Rabbi Shmuel Goldin of Englewood, N.J., first vice president of the RCA, said the decision-making process was healthy not only for the RCA and Orthodox rabbinate but for the halachic process, allowing for “unity without uniformity” in the rabbinic group, an arm of the Orthodox Union.

But the rabbis would not comment on how the resolution would apply to the case of Rabba Hurwitz, or any other specific individual or congregation.

“We are not commenting on titles,” said Rabbi Goldin, making clear that the RCA was able to achieve such widespread consensus by avoiding particulars.

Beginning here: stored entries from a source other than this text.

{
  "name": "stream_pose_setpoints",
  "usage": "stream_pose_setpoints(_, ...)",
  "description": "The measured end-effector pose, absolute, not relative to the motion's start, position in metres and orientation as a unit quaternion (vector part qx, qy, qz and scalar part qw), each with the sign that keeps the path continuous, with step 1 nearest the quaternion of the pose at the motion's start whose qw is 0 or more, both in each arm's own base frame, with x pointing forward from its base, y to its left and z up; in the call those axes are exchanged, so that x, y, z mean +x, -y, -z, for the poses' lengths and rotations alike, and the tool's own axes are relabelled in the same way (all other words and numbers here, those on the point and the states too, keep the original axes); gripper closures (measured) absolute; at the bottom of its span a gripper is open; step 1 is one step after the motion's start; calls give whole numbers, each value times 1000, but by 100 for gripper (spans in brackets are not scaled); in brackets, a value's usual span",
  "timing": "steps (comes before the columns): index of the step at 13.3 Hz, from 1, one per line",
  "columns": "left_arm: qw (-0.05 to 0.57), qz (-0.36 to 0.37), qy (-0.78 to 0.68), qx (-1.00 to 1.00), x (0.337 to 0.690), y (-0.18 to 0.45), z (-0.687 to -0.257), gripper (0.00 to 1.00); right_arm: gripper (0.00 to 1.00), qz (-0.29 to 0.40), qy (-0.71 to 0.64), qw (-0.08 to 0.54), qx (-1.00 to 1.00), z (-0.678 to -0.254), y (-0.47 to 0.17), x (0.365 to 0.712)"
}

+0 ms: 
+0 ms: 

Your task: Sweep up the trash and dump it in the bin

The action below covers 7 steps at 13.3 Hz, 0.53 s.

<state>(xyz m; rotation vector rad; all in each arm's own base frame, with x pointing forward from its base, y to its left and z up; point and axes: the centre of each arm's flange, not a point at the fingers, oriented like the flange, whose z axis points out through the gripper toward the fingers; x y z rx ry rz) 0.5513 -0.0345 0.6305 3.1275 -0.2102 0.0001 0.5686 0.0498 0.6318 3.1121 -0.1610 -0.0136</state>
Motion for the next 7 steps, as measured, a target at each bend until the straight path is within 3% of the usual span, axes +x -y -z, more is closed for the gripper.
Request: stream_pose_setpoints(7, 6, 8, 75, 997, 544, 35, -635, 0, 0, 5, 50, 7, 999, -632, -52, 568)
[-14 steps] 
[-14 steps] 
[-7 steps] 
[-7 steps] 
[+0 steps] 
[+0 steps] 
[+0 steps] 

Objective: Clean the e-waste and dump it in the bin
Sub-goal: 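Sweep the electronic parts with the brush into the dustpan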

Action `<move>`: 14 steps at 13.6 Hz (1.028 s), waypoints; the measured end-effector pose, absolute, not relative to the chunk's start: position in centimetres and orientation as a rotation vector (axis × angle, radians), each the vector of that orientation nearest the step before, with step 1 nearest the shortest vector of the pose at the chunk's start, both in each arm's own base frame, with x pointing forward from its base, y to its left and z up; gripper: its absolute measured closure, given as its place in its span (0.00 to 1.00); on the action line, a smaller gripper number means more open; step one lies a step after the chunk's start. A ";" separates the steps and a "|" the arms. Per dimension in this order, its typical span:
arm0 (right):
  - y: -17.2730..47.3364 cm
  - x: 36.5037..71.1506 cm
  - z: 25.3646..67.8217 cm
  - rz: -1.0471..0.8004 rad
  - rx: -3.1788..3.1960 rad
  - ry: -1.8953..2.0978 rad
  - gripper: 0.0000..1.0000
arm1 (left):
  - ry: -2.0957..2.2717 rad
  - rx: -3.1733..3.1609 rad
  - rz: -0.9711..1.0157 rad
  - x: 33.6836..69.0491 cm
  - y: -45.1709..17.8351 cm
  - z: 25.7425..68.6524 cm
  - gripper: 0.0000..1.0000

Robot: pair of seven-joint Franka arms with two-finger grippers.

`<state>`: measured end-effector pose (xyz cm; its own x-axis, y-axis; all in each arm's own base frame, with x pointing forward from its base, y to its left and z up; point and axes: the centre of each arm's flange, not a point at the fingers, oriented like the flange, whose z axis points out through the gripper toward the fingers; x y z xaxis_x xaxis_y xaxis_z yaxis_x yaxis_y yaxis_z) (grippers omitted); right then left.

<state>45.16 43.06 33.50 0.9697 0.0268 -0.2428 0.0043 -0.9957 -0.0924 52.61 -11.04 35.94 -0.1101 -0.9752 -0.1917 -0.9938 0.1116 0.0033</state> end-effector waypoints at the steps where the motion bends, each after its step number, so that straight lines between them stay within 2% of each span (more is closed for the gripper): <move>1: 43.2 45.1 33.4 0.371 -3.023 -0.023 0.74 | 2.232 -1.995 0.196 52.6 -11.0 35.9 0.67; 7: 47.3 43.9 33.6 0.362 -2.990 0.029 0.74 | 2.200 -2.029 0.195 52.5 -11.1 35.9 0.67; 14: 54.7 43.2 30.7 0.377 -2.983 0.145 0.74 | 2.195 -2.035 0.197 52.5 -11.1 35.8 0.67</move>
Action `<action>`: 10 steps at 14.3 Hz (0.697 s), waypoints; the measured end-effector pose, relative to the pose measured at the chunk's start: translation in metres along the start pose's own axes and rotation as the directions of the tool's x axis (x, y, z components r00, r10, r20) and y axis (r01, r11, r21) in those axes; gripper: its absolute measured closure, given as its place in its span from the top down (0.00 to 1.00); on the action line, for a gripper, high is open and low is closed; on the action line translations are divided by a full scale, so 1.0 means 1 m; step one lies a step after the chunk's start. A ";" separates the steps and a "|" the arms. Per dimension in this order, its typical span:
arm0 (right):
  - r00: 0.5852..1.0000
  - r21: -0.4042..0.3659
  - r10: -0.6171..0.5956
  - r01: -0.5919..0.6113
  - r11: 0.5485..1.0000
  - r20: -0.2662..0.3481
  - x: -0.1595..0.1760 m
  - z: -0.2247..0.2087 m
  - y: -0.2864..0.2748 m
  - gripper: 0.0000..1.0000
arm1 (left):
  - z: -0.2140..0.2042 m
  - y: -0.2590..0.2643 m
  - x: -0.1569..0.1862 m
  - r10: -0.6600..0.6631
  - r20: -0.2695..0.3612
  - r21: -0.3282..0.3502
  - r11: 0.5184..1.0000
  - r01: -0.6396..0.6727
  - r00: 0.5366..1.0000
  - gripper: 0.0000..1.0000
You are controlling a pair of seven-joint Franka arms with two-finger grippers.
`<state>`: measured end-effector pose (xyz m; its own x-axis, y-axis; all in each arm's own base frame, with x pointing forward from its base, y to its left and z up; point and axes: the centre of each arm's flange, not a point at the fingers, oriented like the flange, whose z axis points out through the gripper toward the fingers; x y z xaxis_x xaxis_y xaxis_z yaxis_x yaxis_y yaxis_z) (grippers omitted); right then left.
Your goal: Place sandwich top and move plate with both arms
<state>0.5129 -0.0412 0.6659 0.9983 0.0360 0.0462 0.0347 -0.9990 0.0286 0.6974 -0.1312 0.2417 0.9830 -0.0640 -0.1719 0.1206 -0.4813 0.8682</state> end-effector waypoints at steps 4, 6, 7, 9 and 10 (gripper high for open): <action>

Carol Newman, the president of JOFA, the Jewish Orthodox Feminist Alliance, said she was satisfied with the outcome.

“It’s exciting; I see a small revolution taking place,” she said, noting what she called “the changing landscape of the Orthodox community,” based on the growing number of women now serving as scholars, educators and in pastoral roles in some synagogues.

JOFA lobbied its members to urge congregational rabbis to pass a resolution that recognized the rights and achievement of women in Orthodoxy.

Newman said this was the first time in her six years as president of the group that she felt “we had a real impact” on decision-making rabbis.

She said she had feared a more negative RCA resolution.

“Sarah Schenirer [the founder of the Bais Yaakov schools in Europe almost a century ago] opened the door and the rabbis then were scared, and they were right to be scared,” Newman said, referring to what she sees as the inevitable progress of women in Orthodox life.

Though the women’s issue dominated the RCA conference, the group passed a number of other resolutions, including one “condemning and combating child abuse.” It affirmed the group’s halachic position that “the prohibitions of mesirah (reporting crimes to the civil authorities) and arka’ot (adjudication in civil courts) do not apply in cases of abuse.”

Another resolution on “supporting and defending converts” pledged to “protest the personal, familial, emotional and religious distress and anguish caused by the often insensitive character of the initiatives and statements which call legitimate conversions into question or which alienate and stigmatize proper converts to Judaism.”

Rabbis Kletenick and Goldin would not comment on which individuals or organizations the statement referred to, but the RCA has been involved in difficult discussions with the Chief Rabbinate in Israel and segments of the fervently Orthodox community over who can perform conversions and the severity of the requirements for becoming Jewish.